Member of the People's Assembly
- Incumbent
- Assumed office 1 July 2026
- Appointed by: Ahmed al-Sharaa
- In office 7 May 2007 – 23 April 2011
- Constituency: Daraa Governorate
- In office 17 December 1998 – 16 December 2002
- Constituency: Daraa Governorate

Personal details
- Born: Nasser Muhammad Khair al-Hariri 1955 (age 70–71) Ash-Shaykh Miskin, Syria
- Party: Independent
- Education: Damascus University (LLB)

= Naser al-Hariri =

Syrian lawyer and politician (born 1955)

Nasser Muhammad Khair al-Hariri (ناصر محمد خير الحريري; born 1955) is a Syrian lawyer, tribal leader, and politician who has served as a member of the People's Assembly since 2026. He became known during the early stages of the Syrian uprising in 2011 after publicly accusing the Syrian security forces of responsibility for the violence in Daraa Governorate.

== Early life and education ==

Al-Hariri was born in 1955 in the town of Ash-Shaykh Miskin, Daraa Governorate, Syria.
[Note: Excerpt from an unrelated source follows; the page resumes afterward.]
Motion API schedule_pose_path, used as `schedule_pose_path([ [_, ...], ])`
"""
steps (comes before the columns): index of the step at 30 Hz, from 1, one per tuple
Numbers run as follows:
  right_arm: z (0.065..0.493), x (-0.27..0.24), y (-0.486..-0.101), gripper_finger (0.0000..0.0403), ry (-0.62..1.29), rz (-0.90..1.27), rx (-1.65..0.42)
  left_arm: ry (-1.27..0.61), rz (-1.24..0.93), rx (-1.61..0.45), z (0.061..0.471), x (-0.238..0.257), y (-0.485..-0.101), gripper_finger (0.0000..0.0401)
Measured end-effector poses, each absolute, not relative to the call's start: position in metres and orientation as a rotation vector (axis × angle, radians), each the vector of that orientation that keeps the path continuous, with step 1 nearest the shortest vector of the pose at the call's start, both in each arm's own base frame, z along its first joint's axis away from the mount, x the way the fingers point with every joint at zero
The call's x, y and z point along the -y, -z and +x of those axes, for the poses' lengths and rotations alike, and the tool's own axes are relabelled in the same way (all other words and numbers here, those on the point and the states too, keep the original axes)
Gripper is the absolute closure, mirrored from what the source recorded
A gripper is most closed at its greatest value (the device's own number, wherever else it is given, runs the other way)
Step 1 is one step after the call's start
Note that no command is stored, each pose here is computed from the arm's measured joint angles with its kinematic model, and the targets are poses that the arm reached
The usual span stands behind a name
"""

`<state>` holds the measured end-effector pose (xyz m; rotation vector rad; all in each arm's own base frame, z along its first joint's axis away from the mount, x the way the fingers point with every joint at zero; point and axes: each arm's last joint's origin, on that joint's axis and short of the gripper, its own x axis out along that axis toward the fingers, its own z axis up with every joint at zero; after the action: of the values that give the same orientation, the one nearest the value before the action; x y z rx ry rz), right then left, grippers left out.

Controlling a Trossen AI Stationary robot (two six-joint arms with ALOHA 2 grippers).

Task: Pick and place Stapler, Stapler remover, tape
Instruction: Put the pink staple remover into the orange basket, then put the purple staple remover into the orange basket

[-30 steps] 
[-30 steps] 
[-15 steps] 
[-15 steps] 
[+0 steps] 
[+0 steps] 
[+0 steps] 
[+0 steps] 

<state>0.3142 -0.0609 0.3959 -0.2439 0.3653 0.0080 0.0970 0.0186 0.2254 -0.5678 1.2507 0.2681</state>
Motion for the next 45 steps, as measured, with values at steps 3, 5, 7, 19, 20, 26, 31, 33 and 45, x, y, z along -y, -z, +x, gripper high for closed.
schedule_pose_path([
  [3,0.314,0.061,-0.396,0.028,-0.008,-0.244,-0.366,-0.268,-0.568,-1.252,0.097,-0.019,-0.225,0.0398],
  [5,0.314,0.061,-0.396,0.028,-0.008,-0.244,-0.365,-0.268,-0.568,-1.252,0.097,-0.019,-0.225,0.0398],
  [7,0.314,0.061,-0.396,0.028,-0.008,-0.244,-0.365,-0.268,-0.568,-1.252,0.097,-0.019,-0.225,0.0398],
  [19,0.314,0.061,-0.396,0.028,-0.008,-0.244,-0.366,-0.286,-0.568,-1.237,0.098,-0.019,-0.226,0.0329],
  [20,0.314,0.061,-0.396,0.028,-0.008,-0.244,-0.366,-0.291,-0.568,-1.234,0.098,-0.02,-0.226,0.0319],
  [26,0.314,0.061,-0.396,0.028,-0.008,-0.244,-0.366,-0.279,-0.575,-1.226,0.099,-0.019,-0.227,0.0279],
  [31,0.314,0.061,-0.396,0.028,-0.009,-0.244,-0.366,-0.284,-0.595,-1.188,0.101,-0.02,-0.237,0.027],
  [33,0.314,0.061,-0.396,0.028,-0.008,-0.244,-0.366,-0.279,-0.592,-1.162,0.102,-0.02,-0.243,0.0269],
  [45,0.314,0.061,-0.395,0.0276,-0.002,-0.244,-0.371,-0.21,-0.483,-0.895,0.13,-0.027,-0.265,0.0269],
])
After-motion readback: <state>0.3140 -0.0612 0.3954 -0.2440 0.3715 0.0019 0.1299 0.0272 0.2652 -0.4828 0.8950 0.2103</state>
He studied law at the University of Damascus.

== Political career ==

Al-Hariri was first elected to the People's Assembly of Syria in 1988.
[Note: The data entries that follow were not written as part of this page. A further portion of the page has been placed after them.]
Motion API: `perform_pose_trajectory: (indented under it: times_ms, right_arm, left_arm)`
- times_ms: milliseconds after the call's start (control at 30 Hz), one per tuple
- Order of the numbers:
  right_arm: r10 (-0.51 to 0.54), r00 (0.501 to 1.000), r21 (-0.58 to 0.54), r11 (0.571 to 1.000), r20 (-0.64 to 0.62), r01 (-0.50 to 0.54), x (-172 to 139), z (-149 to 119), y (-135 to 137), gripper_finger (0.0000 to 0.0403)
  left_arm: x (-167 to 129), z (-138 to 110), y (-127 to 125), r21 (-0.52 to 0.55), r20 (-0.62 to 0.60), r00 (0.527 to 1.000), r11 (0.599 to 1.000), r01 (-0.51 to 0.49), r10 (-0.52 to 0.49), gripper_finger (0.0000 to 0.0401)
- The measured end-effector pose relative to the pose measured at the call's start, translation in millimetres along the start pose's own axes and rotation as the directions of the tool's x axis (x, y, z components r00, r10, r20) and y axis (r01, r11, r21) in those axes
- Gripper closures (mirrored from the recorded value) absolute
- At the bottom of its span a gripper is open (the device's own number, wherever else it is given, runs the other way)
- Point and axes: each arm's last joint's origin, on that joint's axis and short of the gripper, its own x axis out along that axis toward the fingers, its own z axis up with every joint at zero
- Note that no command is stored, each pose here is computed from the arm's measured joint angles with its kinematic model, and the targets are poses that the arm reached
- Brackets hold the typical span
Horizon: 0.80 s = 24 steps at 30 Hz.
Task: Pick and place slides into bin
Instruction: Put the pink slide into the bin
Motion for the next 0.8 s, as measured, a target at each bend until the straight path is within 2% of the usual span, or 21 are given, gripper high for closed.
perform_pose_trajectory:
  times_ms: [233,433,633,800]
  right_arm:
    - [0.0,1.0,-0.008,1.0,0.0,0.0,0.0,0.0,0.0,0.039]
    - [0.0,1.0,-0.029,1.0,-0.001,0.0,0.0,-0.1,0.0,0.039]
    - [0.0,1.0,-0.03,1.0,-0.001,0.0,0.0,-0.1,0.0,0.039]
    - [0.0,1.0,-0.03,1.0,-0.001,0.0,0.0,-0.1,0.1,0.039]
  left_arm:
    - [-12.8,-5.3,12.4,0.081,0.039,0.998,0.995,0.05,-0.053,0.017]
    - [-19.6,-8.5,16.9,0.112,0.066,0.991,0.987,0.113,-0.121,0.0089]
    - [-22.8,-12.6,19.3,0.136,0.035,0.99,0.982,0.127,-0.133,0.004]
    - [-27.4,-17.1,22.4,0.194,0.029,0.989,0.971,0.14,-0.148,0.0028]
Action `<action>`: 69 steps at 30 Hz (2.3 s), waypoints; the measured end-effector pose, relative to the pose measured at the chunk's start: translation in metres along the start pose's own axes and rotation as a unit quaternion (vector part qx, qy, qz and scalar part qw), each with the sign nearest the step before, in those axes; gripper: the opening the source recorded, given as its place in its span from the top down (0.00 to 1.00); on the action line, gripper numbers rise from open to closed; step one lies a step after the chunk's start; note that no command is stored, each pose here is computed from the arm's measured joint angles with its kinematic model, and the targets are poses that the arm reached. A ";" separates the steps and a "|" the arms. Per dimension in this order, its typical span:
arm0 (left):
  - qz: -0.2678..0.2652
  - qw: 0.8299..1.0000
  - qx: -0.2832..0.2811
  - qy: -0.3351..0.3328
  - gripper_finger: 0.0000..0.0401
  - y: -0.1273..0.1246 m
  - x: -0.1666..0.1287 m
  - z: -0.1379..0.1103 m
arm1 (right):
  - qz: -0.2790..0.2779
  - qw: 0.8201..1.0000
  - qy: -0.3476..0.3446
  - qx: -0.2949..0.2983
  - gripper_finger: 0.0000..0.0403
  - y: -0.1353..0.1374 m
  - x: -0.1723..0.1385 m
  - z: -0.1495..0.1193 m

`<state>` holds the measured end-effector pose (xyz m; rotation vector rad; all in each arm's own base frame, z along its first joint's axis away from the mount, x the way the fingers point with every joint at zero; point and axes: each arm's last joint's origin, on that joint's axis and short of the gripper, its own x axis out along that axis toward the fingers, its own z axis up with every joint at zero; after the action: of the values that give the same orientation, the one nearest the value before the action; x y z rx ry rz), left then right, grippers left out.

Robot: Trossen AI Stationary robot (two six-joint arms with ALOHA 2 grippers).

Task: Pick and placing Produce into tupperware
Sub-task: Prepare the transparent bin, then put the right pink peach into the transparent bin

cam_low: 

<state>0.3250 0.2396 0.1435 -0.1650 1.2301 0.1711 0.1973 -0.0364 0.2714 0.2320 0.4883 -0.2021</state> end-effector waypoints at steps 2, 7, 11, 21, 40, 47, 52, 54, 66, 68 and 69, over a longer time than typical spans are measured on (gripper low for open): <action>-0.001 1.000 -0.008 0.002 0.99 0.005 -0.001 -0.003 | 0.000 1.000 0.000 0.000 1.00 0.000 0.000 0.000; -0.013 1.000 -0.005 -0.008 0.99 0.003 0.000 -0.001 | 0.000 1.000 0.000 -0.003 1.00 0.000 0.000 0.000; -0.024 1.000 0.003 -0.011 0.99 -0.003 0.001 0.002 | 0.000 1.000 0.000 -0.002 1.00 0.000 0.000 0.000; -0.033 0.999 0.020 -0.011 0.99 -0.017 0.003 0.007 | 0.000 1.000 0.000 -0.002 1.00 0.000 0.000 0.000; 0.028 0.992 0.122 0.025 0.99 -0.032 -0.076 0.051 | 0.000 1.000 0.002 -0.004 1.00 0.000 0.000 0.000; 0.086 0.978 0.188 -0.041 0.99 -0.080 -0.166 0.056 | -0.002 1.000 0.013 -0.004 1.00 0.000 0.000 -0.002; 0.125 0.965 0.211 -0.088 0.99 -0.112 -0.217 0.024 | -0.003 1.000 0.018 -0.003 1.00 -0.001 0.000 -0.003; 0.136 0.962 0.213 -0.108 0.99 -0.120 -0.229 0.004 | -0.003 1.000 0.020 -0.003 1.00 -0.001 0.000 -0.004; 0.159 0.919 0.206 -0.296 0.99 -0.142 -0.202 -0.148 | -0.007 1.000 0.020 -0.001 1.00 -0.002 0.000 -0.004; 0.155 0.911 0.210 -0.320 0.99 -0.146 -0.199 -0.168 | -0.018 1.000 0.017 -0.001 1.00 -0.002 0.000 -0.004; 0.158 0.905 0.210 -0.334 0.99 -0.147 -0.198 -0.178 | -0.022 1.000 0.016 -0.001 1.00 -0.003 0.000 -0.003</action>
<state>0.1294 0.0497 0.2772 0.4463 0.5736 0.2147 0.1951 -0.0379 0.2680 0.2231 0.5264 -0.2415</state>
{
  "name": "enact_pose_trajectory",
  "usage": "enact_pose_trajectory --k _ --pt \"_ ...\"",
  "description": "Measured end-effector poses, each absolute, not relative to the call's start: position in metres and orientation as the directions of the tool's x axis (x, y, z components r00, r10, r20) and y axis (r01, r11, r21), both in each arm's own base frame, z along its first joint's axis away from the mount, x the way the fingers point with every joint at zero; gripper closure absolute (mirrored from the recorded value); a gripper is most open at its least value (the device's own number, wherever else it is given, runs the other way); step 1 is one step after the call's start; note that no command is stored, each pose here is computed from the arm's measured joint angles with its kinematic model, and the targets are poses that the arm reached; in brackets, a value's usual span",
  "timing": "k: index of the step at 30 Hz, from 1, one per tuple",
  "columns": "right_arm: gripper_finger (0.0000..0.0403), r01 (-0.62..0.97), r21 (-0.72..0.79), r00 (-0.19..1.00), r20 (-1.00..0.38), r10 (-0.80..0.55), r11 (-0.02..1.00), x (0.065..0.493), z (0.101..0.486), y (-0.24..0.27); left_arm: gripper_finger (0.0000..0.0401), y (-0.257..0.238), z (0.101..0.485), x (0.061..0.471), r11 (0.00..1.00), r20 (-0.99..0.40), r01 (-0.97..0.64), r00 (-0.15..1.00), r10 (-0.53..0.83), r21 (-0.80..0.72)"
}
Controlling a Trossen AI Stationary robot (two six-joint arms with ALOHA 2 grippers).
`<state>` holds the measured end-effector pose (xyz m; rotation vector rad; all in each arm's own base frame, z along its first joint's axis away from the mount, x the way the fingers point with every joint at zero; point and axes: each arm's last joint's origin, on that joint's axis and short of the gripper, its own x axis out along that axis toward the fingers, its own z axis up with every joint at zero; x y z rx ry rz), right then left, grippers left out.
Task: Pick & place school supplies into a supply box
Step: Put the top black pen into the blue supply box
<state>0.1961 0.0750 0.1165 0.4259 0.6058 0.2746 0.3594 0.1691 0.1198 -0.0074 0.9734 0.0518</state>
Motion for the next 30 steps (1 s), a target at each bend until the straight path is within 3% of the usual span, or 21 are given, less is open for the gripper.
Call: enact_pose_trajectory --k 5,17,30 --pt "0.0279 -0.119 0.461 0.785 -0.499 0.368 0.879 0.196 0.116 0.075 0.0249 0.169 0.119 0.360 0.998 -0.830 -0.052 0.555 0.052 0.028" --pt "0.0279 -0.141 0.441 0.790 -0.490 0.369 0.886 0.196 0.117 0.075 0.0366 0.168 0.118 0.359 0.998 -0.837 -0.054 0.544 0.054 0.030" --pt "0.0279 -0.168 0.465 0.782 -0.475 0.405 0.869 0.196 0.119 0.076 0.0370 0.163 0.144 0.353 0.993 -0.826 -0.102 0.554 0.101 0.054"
During the early months of the Syrian uprising, he gave a telephone interview to BBC Arabic in which he held the Syrian security forces fully responsible for the killings taking place in Daraa Governorate. He also addressed a public message to President Bashar al-Assad, urging him to intervene personally.

On 23 April 2011, al-Hariri announced his resignation from the People's Assembly on Al Jazeera in protest against the government's handling of the unrest.
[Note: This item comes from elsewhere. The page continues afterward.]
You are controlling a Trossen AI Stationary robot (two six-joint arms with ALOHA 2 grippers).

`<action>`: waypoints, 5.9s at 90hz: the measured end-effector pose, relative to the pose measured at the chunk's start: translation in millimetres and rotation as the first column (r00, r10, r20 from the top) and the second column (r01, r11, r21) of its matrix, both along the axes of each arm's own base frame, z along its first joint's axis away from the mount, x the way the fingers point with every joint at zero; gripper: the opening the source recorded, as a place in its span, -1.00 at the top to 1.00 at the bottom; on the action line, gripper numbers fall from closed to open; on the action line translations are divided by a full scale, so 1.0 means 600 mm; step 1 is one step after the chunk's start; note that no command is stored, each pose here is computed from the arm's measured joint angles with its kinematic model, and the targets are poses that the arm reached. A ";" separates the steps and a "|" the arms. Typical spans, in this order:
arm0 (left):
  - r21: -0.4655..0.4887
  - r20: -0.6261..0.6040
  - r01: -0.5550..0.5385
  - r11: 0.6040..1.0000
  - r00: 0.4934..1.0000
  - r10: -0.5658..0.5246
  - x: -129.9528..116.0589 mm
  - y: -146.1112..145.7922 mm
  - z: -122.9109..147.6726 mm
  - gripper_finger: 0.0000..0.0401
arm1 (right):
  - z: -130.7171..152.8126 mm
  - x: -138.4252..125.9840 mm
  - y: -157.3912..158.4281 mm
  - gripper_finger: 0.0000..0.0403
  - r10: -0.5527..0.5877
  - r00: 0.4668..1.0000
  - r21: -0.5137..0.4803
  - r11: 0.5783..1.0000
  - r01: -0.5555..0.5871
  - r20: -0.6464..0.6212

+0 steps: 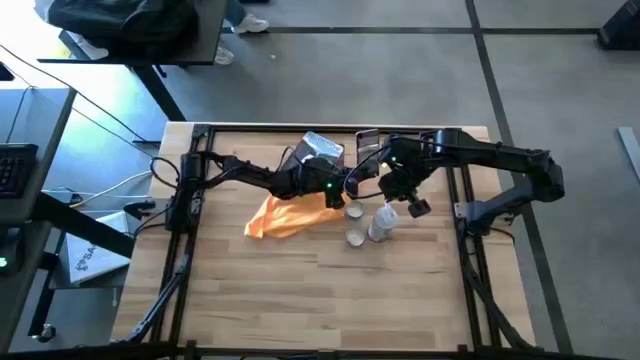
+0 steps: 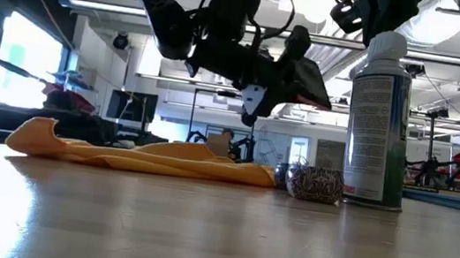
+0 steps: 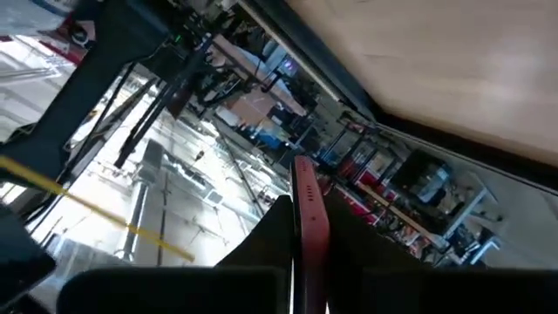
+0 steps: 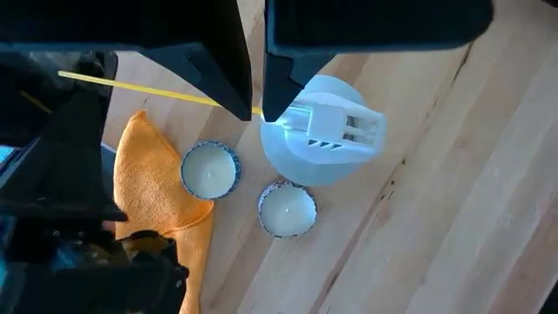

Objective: Apply microfiber cloth
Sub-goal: Spray the pink phone using the white spray bottle

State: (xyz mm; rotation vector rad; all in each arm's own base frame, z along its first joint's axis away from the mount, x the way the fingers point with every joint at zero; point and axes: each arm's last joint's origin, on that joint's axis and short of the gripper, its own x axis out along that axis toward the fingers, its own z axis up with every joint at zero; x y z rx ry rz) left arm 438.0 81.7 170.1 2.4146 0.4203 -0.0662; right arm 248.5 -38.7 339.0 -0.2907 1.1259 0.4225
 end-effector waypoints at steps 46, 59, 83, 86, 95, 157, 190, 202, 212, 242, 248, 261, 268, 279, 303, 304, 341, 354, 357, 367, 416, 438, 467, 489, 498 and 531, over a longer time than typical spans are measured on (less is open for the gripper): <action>0.030 0.018 -0.006 1.000 1.000 0.005 0.020 0.008 -0.014 0.95 | -0.002 0.004 0.001 1.00 0.014 1.000 0.045 0.999 -0.014 0.004; 0.012 0.019 -0.001 1.000 1.000 0.001 0.020 0.008 -0.015 0.95 | -0.010 0.011 0.000 1.00 0.014 1.000 0.053 0.999 -0.013 -0.017; -0.010 0.027 0.016 1.000 1.000 -0.016 0.020 0.007 -0.015 0.95 | -0.016 0.015 -0.001 1.00 0.007 0.999 0.061 0.998 -0.004 -0.043; -0.010 0.028 0.017 1.000 0.999 -0.017 0.020 0.007 -0.015 0.95 | -0.016 0.015 -0.001 1.00 0.007 0.999 0.061 0.998 -0.004 -0.044; -0.011 0.026 0.017 1.000 1.000 -0.017 0.020 0.007 -0.015 0.95 | -0.017 0.014 -0.001 1.00 0.006 0.999 0.062 0.998 -0.003 -0.050; -0.065 0.043 -0.068 0.996 0.997 0.071 0.019 0.010 -0.015 0.95 | -0.030 0.022 -0.002 1.00 -0.008 0.994 0.070 0.997 0.016 -0.113; -0.063 0.090 -0.165 0.984 0.981 0.170 0.001 -0.009 -0.033 0.95 | -0.031 0.022 -0.002 1.00 -0.004 0.993 0.065 0.998 0.011 -0.115; -0.057 0.075 -0.147 0.987 0.986 0.151 -0.007 -0.030 -0.046 0.95 | -0.031 0.022 -0.002 1.00 -0.003 0.993 0.063 0.998 0.010 -0.116; -0.055 0.084 -0.163 0.985 0.982 0.167 -0.009 -0.037 -0.048 0.95 | -0.024 0.022 -0.002 1.00 -0.008 0.994 0.060 0.998 0.014 -0.113; -0.078 0.099 -0.176 0.981 0.978 0.183 -0.009 -0.041 -0.047 0.95 | -0.009 0.022 -0.003 1.00 -0.023 0.994 0.056 0.998 0.029 -0.106; -0.077 0.099 -0.179 0.981 0.978 0.186 -0.009 -0.040 -0.047 0.95 | -0.010 0.023 -0.003 1.00 -0.033 0.993 0.059 0.997 0.039 -0.111; -0.076 0.099 -0.178 0.981 0.978 0.185 -0.009 -0.043 -0.047 0.95 | -0.016 0.029 -0.004 1.00 -0.030 0.991 0.070 0.997 0.039 -0.127; -0.077 0.099 -0.174 0.982 0.978 0.182 -0.009 -0.047 -0.047 0.95 | -0.021 0.034 -0.004 1.00 -0.028 0.989 0.078 0.996 0.040 -0.142; -0.099 0.104 -0.167 0.981 0.979 0.177 -0.008 -0.054 -0.048 0.95 | -0.029 0.039 -0.006 1.00 -0.028 0.985 0.081 0.996 0.042 -0.171; -0.098 0.104 -0.193 0.976 0.974 0.203 -0.009 -0.053 -0.046 0.95 | -0.038 0.037 -0.007 1.00 -0.068 0.970 0.026 0.997 0.076 -0.234; -0.098 0.103 -0.193 0.976 0.974 0.203 -0.009 -0.053 -0.046 0.95 | -0.037 0.036 -0.007 1.00 -0.069 0.970 0.023 0.997 0.076 -0.233; -0.095 0.108 -0.205 0.974 0.971 0.215 -0.009 -0.057 -0.043 0.95 | 0.008 0.027 -0.007 1.00 -0.074 0.982 -0.081 0.995 0.060 -0.174; -0.105 0.108 -0.213 0.971 0.968 0.224 -0.009 -0.058 -0.044 0.95 | 0.028 0.035 -0.005 1.00 -0.016 0.997 -0.042 0.999 0.012 -0.080; -0.105 0.109 -0.214 0.971 0.968 0.225 -0.009 -0.059 -0.043 0.95 | 0.029 0.036 -0.005 1.00 -0.009 0.998 -0.033 0.999 0.006 -0.070; -0.111 0.110 -0.212 0.971 0.968 0.224 -0.009 -0.065 -0.044 0.95 | 0.019 0.038 -0.004 1.00 0.005 0.998 0.001 1.000 -0.005 -0.070; -0.086 0.107 -0.278 0.957 0.952 0.286 -0.009 -0.089 -0.043 0.95 | 0.003 0.047 0.012 1.00 0.096 0.994 -0.019 0.995 -0.098 -0.054; -0.085 0.110 -0.318 0.944 0.939 0.326 -0.010 -0.106 -0.043 0.95 | 0.003 0.048 0.011 1.00 0.103 0.994 -0.035 0.994 -0.105 -0.046; -0.105 0.106 -0.355 0.929 0.925 0.365 -0.018 -0.133 -0.052 0.95 | 0.003 0.048 0.020 1.00 0.199 0.979 -0.074 0.977 -0.202 -0.039; -0.114 0.085 -0.371 0.922 0.921 0.381 -0.032 -0.154 -0.066 0.95 | 0.003 0.048 0.021 1.00 0.246 0.969 -0.090 0.965 -0.248 -0.033; -0.107 0.086 -0.373 0.922 0.920 0.382 -0.033 -0.160 -0.065 0.95 | 0.003 0.048 0.020 1.00 0.265 0.964 -0.114 0.957 -0.268 -0.037; -0.082 0.089 -0.433 0.898 0.894 0.439 -0.035 -0.158 -0.064 0.95 | 0.004 0.051 0.040 1.00 0.328 0.944 -0.156 0.931 -0.330 -0.036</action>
Fellow People's Assembly member Khalil al-Rifaei also announced his defection on the same day, making al-Hariri the first parliamentarian to defect during the Syrian uprising.

== Exile ==

Al-Hariri left Syria on in August 2012 after escaping house arrest and crossing into Jordan with the assistance of the Free Syrian Army. After arriving in Jordan, he participated in the establishment of the Free National Gathering of Workers in Syrian State Institutions on 15 December 2012.

== Later career ==

Following the fall of the Assad government on 8 December 2024, al-Hariri became a member of the People's Assembly of Syria as part of the presidential list announced on 1 July 2026.